Something magical occurs in the moments a teacher and a reader interact. It is often difficult to detect and even harder to quantify, but the space between the teaching and the learning is where the reader grows. This interaction is less about what I can teach a student and more about recognizing, naming and extending what they are already doing. Let me give you an example.
I have a reader with some bad decoding habits – she mumbles over words and makes nonsense guesses at others. She started off with minimal strategies to read tricky words. After my mini lessons on “Drop those bad reading habits” and specific strategies to figure out tricky words, I did the teaching – but she had yet to do the learning. In the following days, as we conferenced one-on-one, I helped her recognize the strategies I taught and supported her to apply the skills.
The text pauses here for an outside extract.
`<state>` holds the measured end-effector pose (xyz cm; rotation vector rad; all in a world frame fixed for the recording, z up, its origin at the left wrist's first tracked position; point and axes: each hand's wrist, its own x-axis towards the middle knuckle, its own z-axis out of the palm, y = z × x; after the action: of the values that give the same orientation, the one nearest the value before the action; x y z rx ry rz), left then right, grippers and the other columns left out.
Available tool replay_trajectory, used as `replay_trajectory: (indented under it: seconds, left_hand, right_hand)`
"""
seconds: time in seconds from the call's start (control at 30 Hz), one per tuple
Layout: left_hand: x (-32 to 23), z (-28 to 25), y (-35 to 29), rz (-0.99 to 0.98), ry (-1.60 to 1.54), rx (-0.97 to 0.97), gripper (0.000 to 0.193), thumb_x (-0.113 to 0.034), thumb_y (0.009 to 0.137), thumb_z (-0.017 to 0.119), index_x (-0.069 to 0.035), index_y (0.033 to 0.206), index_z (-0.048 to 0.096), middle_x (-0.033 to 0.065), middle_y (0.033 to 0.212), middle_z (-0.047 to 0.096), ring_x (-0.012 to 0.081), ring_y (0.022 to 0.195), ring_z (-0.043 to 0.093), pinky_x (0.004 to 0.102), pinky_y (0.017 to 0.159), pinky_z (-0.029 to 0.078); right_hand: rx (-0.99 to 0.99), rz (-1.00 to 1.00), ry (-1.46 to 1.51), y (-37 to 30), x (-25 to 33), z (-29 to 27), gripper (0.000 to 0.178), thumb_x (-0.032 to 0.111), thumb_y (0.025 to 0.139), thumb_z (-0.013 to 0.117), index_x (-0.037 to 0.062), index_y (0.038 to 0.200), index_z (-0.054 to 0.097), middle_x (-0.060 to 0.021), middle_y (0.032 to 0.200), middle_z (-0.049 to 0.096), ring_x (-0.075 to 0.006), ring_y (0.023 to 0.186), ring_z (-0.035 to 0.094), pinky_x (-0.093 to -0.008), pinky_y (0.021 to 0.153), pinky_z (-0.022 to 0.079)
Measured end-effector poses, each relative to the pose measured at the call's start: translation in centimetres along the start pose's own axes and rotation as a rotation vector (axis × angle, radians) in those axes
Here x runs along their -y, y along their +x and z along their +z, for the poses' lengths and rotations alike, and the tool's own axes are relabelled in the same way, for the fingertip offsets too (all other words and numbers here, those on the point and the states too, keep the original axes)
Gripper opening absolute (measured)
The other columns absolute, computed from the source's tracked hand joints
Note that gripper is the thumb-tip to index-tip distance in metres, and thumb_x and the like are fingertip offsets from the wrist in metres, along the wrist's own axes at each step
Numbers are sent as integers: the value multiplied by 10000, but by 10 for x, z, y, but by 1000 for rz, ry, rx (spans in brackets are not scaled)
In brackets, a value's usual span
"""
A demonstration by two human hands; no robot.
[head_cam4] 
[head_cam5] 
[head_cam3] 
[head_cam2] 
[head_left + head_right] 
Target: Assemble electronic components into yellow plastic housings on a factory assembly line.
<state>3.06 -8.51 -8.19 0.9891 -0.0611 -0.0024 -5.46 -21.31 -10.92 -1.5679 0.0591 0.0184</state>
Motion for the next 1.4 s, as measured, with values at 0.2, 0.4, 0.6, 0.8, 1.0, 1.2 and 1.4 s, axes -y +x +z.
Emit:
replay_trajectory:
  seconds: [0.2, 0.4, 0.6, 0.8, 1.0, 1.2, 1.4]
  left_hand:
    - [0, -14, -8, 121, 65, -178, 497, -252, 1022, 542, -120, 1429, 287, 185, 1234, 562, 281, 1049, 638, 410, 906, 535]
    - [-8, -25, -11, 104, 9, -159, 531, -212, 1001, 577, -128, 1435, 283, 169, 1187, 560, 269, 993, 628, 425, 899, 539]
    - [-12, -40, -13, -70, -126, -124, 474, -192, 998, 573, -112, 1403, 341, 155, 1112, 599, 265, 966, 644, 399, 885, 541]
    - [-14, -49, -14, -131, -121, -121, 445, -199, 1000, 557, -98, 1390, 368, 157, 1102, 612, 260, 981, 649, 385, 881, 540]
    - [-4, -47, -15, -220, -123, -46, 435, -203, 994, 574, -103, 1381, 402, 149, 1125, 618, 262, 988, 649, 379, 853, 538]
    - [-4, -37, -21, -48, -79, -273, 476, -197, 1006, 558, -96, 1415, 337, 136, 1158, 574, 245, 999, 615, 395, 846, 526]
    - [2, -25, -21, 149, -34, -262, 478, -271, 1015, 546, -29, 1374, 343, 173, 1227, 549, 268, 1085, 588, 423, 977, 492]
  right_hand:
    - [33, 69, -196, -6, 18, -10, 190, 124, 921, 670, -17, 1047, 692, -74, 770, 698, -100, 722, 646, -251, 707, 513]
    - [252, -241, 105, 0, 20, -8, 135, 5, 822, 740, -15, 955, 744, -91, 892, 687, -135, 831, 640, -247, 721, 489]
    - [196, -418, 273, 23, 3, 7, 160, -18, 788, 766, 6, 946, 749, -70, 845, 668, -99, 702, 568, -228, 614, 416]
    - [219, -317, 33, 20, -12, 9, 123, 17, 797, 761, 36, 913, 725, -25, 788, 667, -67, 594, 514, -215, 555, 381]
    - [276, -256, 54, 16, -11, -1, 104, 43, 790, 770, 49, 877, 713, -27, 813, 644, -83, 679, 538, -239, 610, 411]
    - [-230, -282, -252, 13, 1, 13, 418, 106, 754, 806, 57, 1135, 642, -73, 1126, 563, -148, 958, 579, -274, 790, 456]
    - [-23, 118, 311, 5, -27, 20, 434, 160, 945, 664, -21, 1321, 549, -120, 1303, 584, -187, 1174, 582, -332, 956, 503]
Yes, this term scaffolding is often thrown around in education, but what are the specific steps to scaffolding learning where the student is in control? Where the student constructs the learning?
First, the student does all the work. As a teacher, I am watching her reading behaviors to identify what she is already trying and looking to link it to something she needs to learn. In this case, my reader was not mumbling over a word (progress), but instead tried two attempts to read “right” as “reet” and “rit” then she kept going. I stopped her and said “Whoa! Does that make sense?” She had to do the thinking.
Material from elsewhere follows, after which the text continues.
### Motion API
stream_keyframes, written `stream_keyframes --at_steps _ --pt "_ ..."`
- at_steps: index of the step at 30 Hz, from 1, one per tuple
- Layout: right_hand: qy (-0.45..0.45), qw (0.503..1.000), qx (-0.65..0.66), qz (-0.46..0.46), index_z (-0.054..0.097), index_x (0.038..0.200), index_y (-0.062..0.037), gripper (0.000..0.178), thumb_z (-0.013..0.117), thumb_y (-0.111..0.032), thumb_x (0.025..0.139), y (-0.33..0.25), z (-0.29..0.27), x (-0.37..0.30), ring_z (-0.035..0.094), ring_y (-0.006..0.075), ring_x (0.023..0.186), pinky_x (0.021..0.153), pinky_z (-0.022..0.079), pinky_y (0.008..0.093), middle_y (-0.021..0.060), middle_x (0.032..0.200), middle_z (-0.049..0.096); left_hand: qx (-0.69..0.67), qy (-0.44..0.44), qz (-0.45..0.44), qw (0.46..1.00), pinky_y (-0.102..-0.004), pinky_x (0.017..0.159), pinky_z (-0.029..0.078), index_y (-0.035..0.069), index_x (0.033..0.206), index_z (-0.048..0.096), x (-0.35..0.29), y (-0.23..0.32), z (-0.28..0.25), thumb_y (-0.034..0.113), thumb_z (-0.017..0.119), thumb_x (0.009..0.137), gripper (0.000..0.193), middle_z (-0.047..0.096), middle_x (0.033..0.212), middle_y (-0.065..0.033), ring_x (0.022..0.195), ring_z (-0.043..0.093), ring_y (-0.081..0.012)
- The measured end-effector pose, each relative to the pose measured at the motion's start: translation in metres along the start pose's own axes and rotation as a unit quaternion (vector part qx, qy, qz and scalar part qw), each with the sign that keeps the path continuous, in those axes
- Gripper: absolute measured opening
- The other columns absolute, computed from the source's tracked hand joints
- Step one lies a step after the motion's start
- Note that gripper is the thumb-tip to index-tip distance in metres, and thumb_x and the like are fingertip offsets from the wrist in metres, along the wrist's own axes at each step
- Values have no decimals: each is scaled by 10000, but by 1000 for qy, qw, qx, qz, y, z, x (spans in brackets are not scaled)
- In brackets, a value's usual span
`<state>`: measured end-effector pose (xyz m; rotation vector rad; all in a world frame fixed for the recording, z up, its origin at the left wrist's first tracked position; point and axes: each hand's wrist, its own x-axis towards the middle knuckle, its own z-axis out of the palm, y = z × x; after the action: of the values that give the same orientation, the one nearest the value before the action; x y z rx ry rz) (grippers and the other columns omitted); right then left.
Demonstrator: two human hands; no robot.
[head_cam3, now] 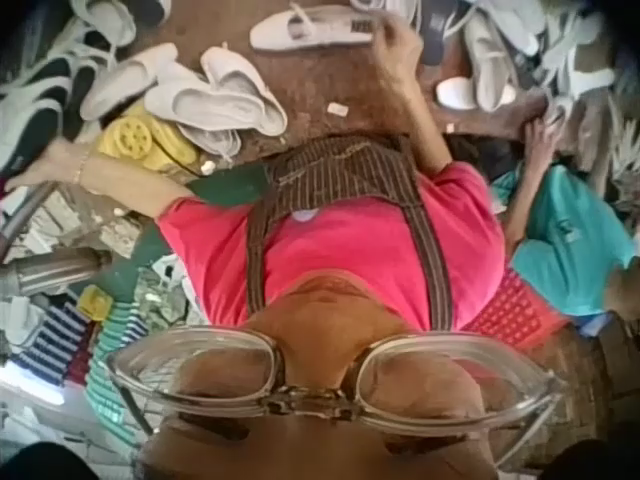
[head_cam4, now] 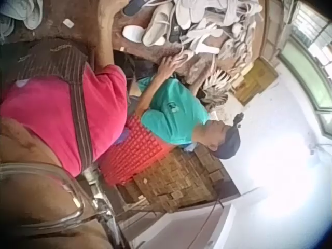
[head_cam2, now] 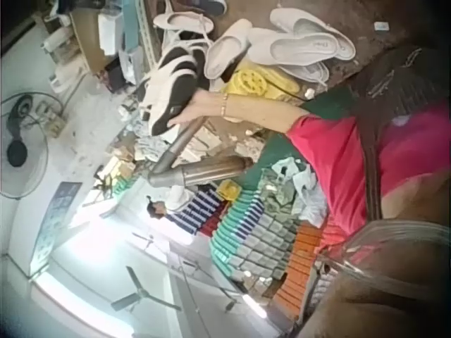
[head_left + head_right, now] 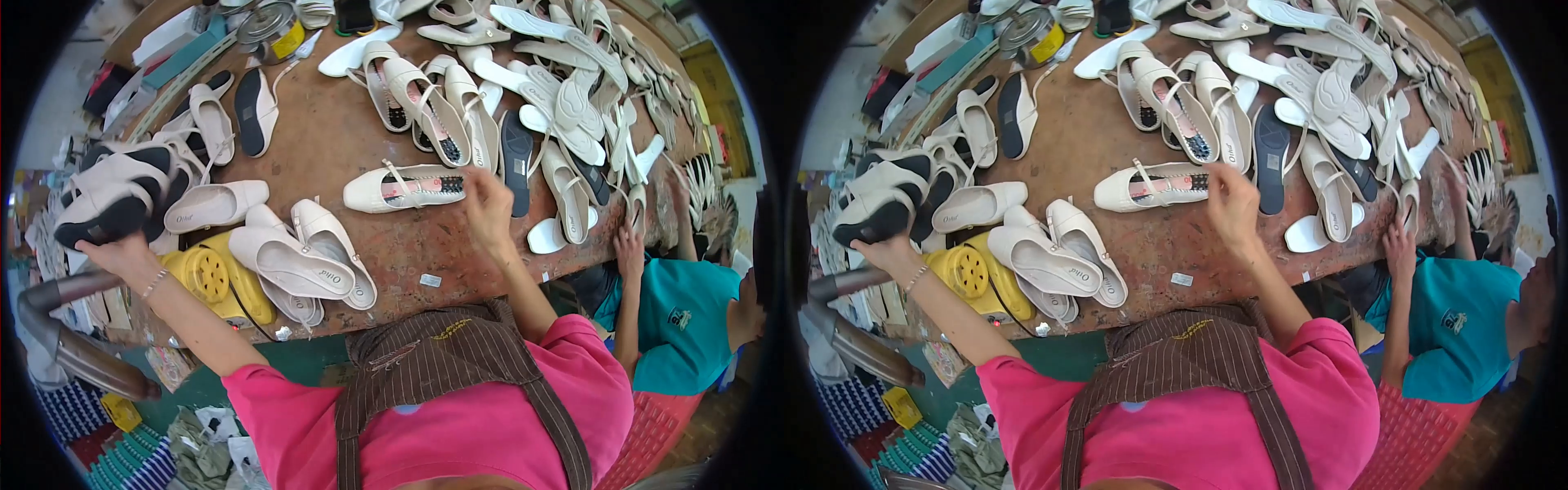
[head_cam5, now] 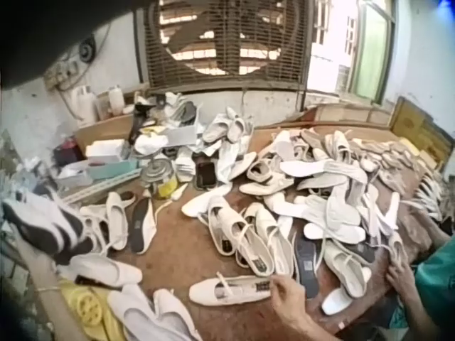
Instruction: Pairing shoes and using a stationary heat gun to process footwear components on a production line.
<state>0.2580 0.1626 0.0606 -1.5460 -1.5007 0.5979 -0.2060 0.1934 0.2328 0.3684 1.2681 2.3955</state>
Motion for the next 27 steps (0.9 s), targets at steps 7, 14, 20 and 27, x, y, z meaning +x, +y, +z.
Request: stream_keyframes --at_steps 7,14,20,27 --pt "22 978 -206 -30 578 1051 -15 243 559 -66 814 51 -4 53 479 390 1069 912 384 437 252 1138 493 300 -120 119 939 -418 993 325 -25 1331 322 -106 -47 -37 210 563 874 567 391 1306 -181 1224 359 -253" --pt "-30 989 -130 -57 578 1104 6 299 549 -150 850 85 13 64 377 380 1236 1032 292 415 196 1226 522 656 -207 9 726 -319 468 420 13 939 511 -235 -77 -127 192 683 797 285 545 539 -78 475 540 -190" --pt "-1 997 2 83 621 985 23 275 611 -217 851 82 11 64 552 135 796 737 433 259 77 862 621 603 -179 -51 775 -346 529 440 12 1160 376 -251 -88 -129 60 602 824 408 573 581 -144 538 587 -247" --pt "128 969 213 3 537 835 -13 166 502 -143 931 12 -28 53 401 37 677 600 341 196 -45 726 478 533 -259 -84 801 -390 546 434 -17 1331 167 -271 -92 -124 -38 514 804 632 561 656 -240 584 593 -339"
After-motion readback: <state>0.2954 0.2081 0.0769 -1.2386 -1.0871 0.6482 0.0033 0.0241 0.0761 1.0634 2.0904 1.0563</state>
Secondly, name the strategy or skill the student is already trying. She was trying multiple different vowel sounds to figure out a word, so I told her what she is doing and encouraged her to keep trying until she found a word that made sense. Having a list of strategies or skills you want your students to accomplish can help you name the reading behaviors. Think about all the lessons you will teach in a unit and all the lessons you previously taught . Think about the specific skills you want your readers to master by the end of the year. These are all possible things to recognize in their reading.
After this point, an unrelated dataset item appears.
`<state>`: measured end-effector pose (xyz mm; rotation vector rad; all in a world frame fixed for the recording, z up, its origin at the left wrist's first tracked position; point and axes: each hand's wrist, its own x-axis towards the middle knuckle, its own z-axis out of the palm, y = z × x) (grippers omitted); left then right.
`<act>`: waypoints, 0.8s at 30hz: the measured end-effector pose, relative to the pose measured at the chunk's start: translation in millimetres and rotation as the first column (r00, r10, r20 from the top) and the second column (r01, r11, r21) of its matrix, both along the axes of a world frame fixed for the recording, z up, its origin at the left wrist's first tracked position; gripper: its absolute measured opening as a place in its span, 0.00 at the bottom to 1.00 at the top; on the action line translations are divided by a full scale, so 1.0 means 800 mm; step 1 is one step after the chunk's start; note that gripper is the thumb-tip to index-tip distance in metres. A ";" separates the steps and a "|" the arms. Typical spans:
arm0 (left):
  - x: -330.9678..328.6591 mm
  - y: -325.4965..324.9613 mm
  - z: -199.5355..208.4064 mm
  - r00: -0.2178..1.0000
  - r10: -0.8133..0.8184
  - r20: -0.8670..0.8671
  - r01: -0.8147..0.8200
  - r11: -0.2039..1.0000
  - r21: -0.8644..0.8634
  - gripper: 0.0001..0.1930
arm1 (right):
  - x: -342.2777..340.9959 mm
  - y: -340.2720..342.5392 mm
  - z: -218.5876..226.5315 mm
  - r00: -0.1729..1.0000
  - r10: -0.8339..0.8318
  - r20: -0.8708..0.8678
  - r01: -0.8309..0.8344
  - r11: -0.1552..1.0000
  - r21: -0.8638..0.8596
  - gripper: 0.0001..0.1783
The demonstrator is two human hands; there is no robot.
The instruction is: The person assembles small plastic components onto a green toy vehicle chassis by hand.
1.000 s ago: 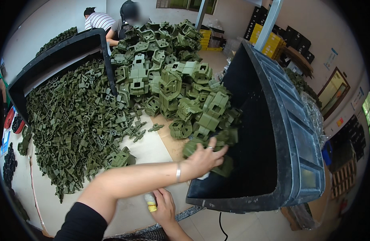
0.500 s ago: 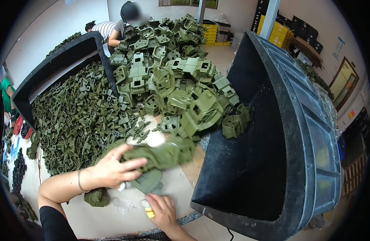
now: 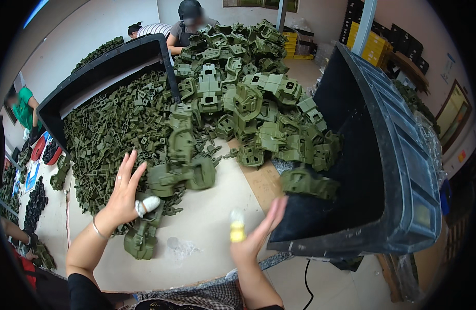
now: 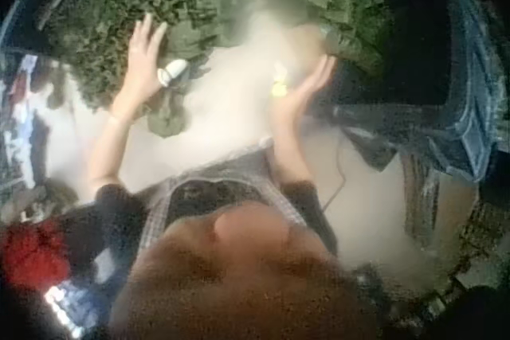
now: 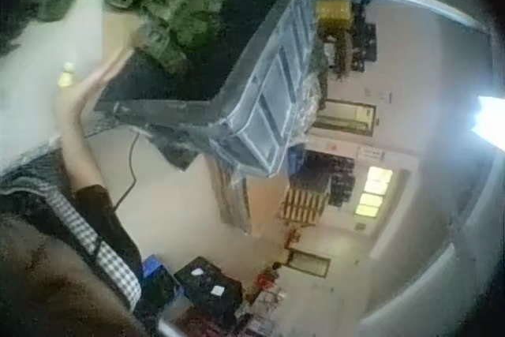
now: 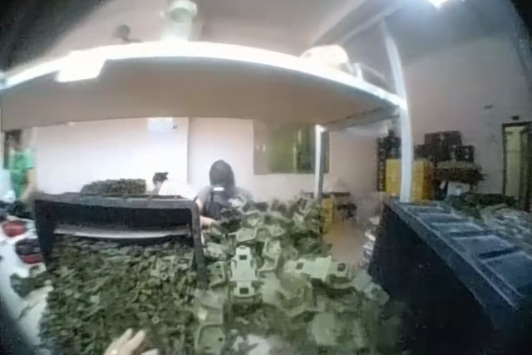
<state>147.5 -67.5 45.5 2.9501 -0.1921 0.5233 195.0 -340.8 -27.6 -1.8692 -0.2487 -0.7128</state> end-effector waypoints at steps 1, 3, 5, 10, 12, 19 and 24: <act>-0.020 0.000 -0.002 0.998 0.019 -0.059 -0.020 0.999 -0.029 0.43 | 0.014 0.005 0.012 0.991 -0.129 -0.021 0.126 0.988 -0.094 0.47; -0.060 0.005 -0.016 0.991 0.037 -0.125 -0.051 0.993 -0.105 0.44 | 0.045 0.017 0.025 0.969 -0.244 -0.029 0.234 0.954 -0.188 0.46; -0.089 -0.003 -0.029 0.979 0.022 -0.201 -0.062 0.979 -0.195 0.45 | 0.071 0.003 0.022 0.761 -0.648 -0.016 0.572 0.683 -0.455 0.45; -0.147 0.005 -0.084 0.958 -0.111 -0.263 -0.076 0.788 -0.611 0.49 | 0.093 0.002 0.009 0.791 -0.519 -0.324 0.314 0.799 -0.514 0.43; -0.142 -0.014 -0.087 0.973 -0.094 -0.212 -0.076 0.735 -0.674 0.47 | 0.088 0.017 0.010 0.838 -0.395 -0.376 0.155 0.834 -0.530 0.42; -0.041 -0.044 -0.120 0.994 0.026 0.103 0.056 0.693 -0.718 0.40 | 0.085 0.031 -0.005 0.874 -0.456 -0.167 0.240 0.705 -0.668 0.35; 0.037 -0.041 -0.135 0.995 0.083 0.047 0.011 0.386 -0.923 0.35 | 0.048 0.055 -0.018 0.999 0.031 -0.041 -0.047 0.885 -0.464 0.20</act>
Finally, extend what the reader is doing by staying in the conference until she successfully complete the task. In this case, I stayed with the reader through the end of the page. I restated the learning she just accomplished and encouraged her to keep doing that when she is stuck again.
This type of scaffolding for readers develops the growth mindset. They are able to recognize what they are doing, work to keep doing it with support and overtime internalize their reading strategies into habits. By articulating what happens in that illusive space between teaching and learning helps me understand why individual conferences with students are crucial to growing independent readers.